## WORK ITEM
For each line of the listing, output an exact copy.
######
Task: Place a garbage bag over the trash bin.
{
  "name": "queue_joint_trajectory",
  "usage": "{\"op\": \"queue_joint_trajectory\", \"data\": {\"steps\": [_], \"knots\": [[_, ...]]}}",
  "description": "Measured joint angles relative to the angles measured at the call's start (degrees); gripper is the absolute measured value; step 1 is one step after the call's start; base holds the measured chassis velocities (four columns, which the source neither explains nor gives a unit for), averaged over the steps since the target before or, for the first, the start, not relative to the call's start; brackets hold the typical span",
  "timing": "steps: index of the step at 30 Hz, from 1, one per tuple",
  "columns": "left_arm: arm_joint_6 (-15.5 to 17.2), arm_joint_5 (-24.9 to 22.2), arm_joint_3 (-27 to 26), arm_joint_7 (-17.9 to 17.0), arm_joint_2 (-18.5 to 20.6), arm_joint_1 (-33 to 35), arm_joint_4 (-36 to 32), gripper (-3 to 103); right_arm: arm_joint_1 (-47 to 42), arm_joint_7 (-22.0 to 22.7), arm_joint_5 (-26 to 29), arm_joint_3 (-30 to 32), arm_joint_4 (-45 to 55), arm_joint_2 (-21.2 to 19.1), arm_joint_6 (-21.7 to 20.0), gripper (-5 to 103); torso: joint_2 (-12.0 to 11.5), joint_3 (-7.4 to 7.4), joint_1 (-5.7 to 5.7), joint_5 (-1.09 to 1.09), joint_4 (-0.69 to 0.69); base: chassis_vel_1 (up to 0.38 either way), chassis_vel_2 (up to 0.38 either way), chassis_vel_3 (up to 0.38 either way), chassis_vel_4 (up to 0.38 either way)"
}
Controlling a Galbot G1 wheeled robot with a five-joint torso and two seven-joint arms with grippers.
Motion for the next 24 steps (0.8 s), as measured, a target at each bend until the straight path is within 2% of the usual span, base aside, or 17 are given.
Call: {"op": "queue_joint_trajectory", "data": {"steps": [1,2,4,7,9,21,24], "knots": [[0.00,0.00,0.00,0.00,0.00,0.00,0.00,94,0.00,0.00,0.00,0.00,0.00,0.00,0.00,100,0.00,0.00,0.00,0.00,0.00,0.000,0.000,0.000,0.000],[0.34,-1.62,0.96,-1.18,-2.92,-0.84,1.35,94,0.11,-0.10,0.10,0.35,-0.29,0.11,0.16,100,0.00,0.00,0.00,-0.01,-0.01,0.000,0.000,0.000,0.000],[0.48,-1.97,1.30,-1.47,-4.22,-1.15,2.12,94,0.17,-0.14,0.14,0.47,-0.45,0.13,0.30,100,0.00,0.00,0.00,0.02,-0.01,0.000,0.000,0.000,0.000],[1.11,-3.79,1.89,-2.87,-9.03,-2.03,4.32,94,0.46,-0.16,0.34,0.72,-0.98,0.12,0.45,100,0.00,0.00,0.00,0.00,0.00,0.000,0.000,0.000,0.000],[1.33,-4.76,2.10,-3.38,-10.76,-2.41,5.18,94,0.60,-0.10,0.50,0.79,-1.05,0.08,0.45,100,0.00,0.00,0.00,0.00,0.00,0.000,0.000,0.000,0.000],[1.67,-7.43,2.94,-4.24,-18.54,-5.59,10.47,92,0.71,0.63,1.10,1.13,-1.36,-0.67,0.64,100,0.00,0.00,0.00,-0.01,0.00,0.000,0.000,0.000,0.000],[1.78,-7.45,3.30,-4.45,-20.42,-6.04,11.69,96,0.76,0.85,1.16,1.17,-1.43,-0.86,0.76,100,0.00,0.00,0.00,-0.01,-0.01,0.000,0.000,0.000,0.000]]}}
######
## ANSWER TO THIS PROBLEM
Task: Place a garbage bag over the trash bin.
{
  "name": "queue_joint_trajectory",
  "usage": "{\"op\": \"queue_joint_trajectory\", \"data\": {\"steps\": [_], \"knots\": [[_, ...]]}}",
  "description": "Measured joint angles relative to the angles measured at the call's start (degrees); gripper is the absolute measured value; step 1 is one step after the call's start; base holds the measured chassis velocities (four columns, which the source neither explains nor gives a unit for), averaged over the steps since the target before or, for the first, the start, not relative to the call's start; brackets hold the typical span",
  "timing": "steps: index of the step at 30 Hz, from 1, one per tuple",
  "columns": "left_arm: arm_joint_6 (-15.5 to 17.2), arm_joint_5 (-24.9 to 22.2), arm_joint_3 (-27 to 26), arm_joint_7 (-17.9 to 17.0), arm_joint_2 (-18.5 to 20.6), arm_joint_1 (-33 to 35), arm_joint_4 (-36 to 32), gripper (-3 to 103); right_arm: arm_joint_1 (-47 to 42), arm_joint_7 (-22.0 to 22.7), arm_joint_5 (-26 to 29), arm_joint_3 (-30 to 32), arm_joint_4 (-45 to 55), arm_joint_2 (-21.2 to 19.1), arm_joint_6 (-21.7 to 20.0), gripper (-5 to 103); torso: joint_2 (-12.0 to 11.5), joint_3 (-7.4 to 7.4), joint_1 (-5.7 to 5.7), joint_5 (-1.09 to 1.09), joint_4 (-0.69 to 0.69); base: chassis_vel_1 (up to 0.38 either way), chassis_vel_2 (up to 0.38 either way), chassis_vel_3 (up to 0.38 either way), chassis_vel_4 (up to 0.38 either way)"
}
Controlling a Galbot G1 wheeled robot with a five-joint torso and two seven-joint arms with grippers.
Motion for the next 24 steps (0.8 s), as measured, a target at each bend until the straight path is within 2% of the usual span, base aside, or 17 are given.
Call: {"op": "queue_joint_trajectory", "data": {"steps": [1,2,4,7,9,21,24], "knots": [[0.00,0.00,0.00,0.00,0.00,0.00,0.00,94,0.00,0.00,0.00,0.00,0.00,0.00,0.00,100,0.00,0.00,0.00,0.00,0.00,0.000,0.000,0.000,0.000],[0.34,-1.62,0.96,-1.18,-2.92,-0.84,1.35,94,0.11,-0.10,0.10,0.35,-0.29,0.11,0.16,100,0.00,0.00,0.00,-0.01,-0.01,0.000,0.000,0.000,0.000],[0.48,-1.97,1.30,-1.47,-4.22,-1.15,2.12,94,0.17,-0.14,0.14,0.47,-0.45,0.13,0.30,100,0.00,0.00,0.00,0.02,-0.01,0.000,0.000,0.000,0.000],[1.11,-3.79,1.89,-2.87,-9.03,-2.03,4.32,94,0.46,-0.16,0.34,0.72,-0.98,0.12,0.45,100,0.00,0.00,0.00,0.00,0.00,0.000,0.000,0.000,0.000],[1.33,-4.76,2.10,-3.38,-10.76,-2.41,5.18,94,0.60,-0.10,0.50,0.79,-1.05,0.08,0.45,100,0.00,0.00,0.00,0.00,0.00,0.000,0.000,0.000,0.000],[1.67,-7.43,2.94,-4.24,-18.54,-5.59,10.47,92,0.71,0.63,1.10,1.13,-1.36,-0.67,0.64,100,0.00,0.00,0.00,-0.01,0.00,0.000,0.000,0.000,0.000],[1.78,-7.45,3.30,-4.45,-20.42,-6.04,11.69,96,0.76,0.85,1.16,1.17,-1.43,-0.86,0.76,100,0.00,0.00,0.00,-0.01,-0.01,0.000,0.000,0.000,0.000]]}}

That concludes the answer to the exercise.